The book tells how, after the Nagasaki bombing, Oppenheimer spent the weekend writing a grim and pessimistic final report on behalf of the Scientific Panel to the then U.S. Secretary of War, BG Henry Lewis Stimson. In the report, he wrote, “It is our firm opinion that no military countermeasures will be found which will be adequately effective in preventing the delivery of atomic weapons… We believe that the safety of this nation—as opposed to its ability to inflict damage on an enemy power— cannot lie wholly or even primarily in its scientific or technical prowess. It can be based only on making future wars impossible.” Only three weeks before, he had met with senior officers supervising the bombing, and he gave clear instructions on how the bomb should be dropped, emphasizing that it must not be used in rain, fog, or through clouds, and that it should not be detonated too high to maximize its destructive potential.

The perceived contradictions can be resolved by understanding some lines from Bhagavad-Gita, which Oppenheimer translated as “I am becoming death, the destroyer of worlds” and is repeated twice in the movie.

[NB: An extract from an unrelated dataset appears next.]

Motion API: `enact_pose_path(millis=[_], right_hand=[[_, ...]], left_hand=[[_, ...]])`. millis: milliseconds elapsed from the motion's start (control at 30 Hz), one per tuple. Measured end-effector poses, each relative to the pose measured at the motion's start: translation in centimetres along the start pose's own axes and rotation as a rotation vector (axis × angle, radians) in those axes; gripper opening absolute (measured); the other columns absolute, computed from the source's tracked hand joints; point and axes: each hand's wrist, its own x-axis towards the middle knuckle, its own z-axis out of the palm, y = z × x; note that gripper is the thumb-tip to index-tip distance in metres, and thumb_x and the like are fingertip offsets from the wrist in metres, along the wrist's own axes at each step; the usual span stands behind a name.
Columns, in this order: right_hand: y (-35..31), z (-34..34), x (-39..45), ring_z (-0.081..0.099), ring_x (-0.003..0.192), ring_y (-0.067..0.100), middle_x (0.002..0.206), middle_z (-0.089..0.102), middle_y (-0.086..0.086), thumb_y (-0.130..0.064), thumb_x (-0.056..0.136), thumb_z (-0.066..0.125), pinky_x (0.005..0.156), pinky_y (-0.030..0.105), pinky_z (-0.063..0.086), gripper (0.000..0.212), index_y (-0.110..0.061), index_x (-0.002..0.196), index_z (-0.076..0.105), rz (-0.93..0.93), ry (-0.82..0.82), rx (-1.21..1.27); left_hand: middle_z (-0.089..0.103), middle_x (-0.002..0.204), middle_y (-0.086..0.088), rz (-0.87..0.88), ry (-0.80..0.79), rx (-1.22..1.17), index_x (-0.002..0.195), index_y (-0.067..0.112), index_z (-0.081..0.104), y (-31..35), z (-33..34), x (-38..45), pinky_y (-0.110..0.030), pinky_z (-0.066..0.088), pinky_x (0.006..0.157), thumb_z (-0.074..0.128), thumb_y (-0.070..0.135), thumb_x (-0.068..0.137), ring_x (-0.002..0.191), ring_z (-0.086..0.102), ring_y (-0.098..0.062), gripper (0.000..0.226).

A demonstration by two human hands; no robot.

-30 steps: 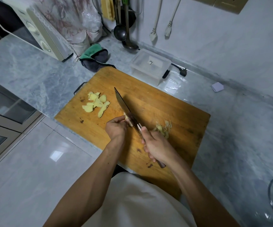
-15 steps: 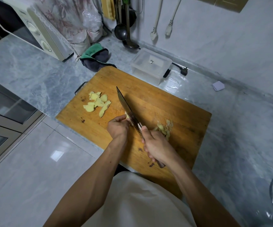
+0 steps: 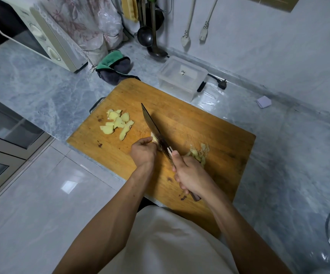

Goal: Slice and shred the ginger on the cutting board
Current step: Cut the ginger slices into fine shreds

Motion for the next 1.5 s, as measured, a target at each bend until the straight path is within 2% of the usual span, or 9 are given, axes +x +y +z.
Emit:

It is the 32nd stanza in chapter 11, and the Winthrop Sargeant translation is as follows:

“I am Time, the mighty cause of world destruction,

Who has come forth to Annihilate the worlds.

Even without any action of yours, all these warriors

Who are arrayed in the opposing ranks, shall cease to exist.”

The word “time” is what Oppenheimer and many translators of the book have translated as death. But the next lines are worthy of note and give credence to the interpretation that he saw himself not as the deity Krishna, an incarnation of Vishnu, but as Arjuna, the prince. 

In those lines, Krishna says to Arjuna that even without him, the enemy army is condemned to death. It is Krishna who possesses the power to destroy the world, and Arjuna merely fulfills his duty in the war. Oppenheimer, in this sense, is doing what must be done; he creates the weapon that others are also attempting to develop. It is his duty to make it, while it falls upon statesmen to determine when and how it should be used. Oppenheimer fulfills his duty to speak up and advise, which he does. The guilt he feels is a part of being human. Even in the most justified of wars, soldiers will experience guilt for the destruction of human life caused by their actions. Therefore, the usage of “Prometheus” in the title of Oppenheimer’s biography seems particularly apt. Prometheus was a Titan who stole fire from Zeus and bestowed it upon humans, granting them the means of survival and the ability to build civilization. As punishment, as poet Hesiod narrates, Zeus condemned Prometheus to be bound to a mountain in the Caucasus, where each day, an eagle would devour his liver, which would regrow during the night, ready to be consumed again the next day.

Like the book and the movie—both long, beautiful, and very much worth your time—I do not want to make a moral judgment. For both left me thinking about the virtue of doubt. What has kept great powers from engaging in direct military confrontations for decades is the doubt that is caused by the massive destructive powers in their arsenals. 

The future world, one Charlie Chaplin feared as dominated by “machine men with machine minds and machine hearts” in the form of AI powered automatons making life and death decisions, is already here. The language of AI is binary and that of mathematics absolute, leaving no place for doubt or humanity. The destructiveness of human wars will be surpassed by the machines. Without an easy answer, there is much to be happy about living in a world where there cannot be one. As there isn’t for Oppenheimer.

This article reflects the views of the author, not of KabulNow.